If you are a business owner, you may plan to apply for a loan through the Paycheck Protection Program (PPP) or the SBA’s Economic Injury Disaster Loans (EIDL) program.
These programs recently received hundreds of billions of dollars in new funding.
But while you focus on getting a loan, scammers can focus on you: hoping to trick you into giving them sensitive business information like your bank account numbers, your employees’ social security numbers, and even your money.
Here are some dos and don’ts to help you protect yourself from scammers when applying for a small business loan.
Don’t pay in advance for information. All information from the SBA is free of charge at sba.gov/coronavirus.
Don’t pay upfront for a government loan. You don’t have to pay upfront to get an SBA loan.
Don’t give your information to someone who’ll call you out of the blue, email you, or text you. The SBA does not make unsolicited calls to get information about you or your business, or to ask you to apply for a loan. The SBA will not send you any emails or text messages asking for sensitive information. If you get an email or text like this, delete it. It is a scam.

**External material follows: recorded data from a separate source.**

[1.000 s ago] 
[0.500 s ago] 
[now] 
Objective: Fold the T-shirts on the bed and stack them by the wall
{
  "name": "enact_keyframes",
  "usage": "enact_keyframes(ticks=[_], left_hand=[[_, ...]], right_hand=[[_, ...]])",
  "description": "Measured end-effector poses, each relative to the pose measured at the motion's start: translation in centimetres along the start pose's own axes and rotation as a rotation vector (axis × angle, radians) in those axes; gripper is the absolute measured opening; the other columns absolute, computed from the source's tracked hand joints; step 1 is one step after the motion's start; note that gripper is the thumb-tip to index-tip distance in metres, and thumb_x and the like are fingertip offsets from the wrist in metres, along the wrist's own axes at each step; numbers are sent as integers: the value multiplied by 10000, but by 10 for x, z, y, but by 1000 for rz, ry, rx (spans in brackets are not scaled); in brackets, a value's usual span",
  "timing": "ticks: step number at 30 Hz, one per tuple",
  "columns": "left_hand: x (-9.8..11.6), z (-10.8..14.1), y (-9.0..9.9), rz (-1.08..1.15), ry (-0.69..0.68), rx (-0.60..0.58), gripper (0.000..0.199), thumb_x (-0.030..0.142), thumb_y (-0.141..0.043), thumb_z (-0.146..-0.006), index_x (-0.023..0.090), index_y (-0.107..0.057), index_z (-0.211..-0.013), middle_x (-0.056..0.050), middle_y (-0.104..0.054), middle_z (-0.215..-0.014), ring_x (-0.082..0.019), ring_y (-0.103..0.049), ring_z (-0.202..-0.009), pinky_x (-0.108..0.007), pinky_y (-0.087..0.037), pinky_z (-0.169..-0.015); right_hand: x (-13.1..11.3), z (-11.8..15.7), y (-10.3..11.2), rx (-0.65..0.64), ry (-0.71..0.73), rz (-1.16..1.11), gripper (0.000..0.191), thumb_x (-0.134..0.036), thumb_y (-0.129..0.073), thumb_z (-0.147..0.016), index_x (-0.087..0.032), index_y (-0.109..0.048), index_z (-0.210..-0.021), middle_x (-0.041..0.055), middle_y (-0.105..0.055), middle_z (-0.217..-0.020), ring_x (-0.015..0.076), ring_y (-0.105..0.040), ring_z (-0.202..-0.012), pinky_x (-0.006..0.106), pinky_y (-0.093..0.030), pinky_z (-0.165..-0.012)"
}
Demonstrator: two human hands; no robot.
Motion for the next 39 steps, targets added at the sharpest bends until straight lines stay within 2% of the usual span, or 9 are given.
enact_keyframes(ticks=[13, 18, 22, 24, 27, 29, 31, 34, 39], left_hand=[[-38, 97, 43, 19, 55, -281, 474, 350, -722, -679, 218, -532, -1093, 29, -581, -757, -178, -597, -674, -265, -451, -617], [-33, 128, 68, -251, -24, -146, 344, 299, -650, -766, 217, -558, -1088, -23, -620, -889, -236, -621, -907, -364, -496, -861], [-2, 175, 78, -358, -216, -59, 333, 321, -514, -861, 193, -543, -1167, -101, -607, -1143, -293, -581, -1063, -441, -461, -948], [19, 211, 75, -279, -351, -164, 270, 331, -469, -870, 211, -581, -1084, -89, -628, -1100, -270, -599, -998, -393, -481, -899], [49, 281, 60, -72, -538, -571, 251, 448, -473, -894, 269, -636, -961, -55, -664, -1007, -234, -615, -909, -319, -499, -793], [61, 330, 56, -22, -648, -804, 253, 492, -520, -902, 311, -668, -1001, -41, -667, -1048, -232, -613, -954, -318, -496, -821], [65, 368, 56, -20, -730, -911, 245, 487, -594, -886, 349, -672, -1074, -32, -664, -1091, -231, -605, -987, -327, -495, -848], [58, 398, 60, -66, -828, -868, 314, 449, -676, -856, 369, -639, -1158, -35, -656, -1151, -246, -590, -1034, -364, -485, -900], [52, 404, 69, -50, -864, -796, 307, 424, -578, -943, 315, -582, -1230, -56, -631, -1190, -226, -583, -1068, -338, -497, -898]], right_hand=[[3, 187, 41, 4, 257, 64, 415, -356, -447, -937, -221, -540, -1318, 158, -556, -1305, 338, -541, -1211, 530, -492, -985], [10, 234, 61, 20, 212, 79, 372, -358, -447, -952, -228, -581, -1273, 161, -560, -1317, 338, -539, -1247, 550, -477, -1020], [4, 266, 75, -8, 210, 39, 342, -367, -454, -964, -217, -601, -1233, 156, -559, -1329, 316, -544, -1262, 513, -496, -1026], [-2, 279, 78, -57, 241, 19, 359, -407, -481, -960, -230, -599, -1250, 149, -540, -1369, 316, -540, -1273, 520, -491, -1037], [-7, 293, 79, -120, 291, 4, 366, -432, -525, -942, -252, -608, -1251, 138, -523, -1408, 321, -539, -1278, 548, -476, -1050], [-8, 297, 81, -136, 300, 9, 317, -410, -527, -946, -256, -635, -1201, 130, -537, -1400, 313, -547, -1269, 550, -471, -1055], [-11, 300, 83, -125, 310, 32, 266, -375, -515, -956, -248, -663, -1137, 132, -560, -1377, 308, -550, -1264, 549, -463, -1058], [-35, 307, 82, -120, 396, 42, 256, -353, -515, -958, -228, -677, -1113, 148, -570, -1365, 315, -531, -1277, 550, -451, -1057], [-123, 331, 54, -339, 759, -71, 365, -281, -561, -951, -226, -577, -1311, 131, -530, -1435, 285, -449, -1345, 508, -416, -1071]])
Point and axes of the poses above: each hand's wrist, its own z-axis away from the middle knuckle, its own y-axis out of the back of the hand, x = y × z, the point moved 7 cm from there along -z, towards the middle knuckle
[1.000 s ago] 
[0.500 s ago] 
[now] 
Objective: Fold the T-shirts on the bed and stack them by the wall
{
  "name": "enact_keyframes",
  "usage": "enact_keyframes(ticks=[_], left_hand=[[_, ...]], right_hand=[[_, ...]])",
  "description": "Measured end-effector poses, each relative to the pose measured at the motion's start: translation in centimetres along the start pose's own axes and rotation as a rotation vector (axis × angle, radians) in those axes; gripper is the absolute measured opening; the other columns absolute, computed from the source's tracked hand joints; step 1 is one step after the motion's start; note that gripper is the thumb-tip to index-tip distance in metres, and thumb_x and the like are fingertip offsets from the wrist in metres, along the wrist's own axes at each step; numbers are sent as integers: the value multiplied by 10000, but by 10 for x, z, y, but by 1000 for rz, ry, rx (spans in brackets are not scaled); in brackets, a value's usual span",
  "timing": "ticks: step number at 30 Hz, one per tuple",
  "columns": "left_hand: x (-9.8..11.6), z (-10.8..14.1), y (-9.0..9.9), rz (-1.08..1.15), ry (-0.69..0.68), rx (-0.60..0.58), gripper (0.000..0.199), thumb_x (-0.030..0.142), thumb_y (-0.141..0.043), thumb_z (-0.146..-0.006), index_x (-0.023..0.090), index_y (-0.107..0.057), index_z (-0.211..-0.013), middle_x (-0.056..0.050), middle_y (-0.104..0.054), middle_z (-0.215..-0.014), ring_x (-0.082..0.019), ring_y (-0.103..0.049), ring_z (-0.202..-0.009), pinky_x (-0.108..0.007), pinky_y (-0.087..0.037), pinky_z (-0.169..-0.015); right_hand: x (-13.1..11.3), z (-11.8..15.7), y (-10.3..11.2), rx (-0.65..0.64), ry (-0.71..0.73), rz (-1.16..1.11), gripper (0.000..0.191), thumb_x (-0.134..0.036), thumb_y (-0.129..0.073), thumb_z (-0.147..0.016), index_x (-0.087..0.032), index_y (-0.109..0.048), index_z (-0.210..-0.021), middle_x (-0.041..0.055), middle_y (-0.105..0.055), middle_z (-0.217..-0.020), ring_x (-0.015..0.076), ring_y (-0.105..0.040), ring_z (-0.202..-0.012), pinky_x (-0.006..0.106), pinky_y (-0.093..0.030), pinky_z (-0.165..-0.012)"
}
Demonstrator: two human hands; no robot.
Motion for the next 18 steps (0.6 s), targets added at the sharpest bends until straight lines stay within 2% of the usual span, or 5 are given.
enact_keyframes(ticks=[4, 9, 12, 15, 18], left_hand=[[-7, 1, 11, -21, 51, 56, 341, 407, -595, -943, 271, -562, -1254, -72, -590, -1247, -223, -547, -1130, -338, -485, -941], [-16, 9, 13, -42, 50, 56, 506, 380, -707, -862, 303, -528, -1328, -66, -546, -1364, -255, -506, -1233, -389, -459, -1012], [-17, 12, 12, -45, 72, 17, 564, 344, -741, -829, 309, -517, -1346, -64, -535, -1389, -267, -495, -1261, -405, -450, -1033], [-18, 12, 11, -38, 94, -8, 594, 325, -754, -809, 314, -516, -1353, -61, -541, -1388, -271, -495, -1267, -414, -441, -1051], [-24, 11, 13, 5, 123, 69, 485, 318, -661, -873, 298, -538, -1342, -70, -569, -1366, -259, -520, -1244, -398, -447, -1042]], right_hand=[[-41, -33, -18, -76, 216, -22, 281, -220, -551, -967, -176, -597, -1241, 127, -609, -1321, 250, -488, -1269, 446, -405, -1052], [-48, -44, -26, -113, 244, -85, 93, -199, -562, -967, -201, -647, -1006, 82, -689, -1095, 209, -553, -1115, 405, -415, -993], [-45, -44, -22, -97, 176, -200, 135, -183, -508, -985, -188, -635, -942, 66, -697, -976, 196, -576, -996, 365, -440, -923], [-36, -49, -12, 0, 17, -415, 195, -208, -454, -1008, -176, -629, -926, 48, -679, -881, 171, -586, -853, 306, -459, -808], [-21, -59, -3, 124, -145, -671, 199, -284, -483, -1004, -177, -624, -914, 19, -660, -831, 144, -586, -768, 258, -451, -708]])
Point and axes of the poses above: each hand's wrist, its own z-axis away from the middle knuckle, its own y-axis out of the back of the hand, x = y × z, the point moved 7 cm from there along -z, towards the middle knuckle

Don’t apply for a loan without checking with the lender. Only lenders authorized by the SBA can provide PPP loans, and other loans may be available directly through the SBA. To find an SBA authorized lender near you, use this SBA tool.
Don’t click links or reply to emails or text messages from someone you don’t know. Clicking the links could download malware onto your computer or device, or become linked to a scammer or hacker.
Also, warn your employees about fake emails and fake calls. And if you or your employees discover fraud, report it to the Federal Trade Commission at ftc.gov/complaint.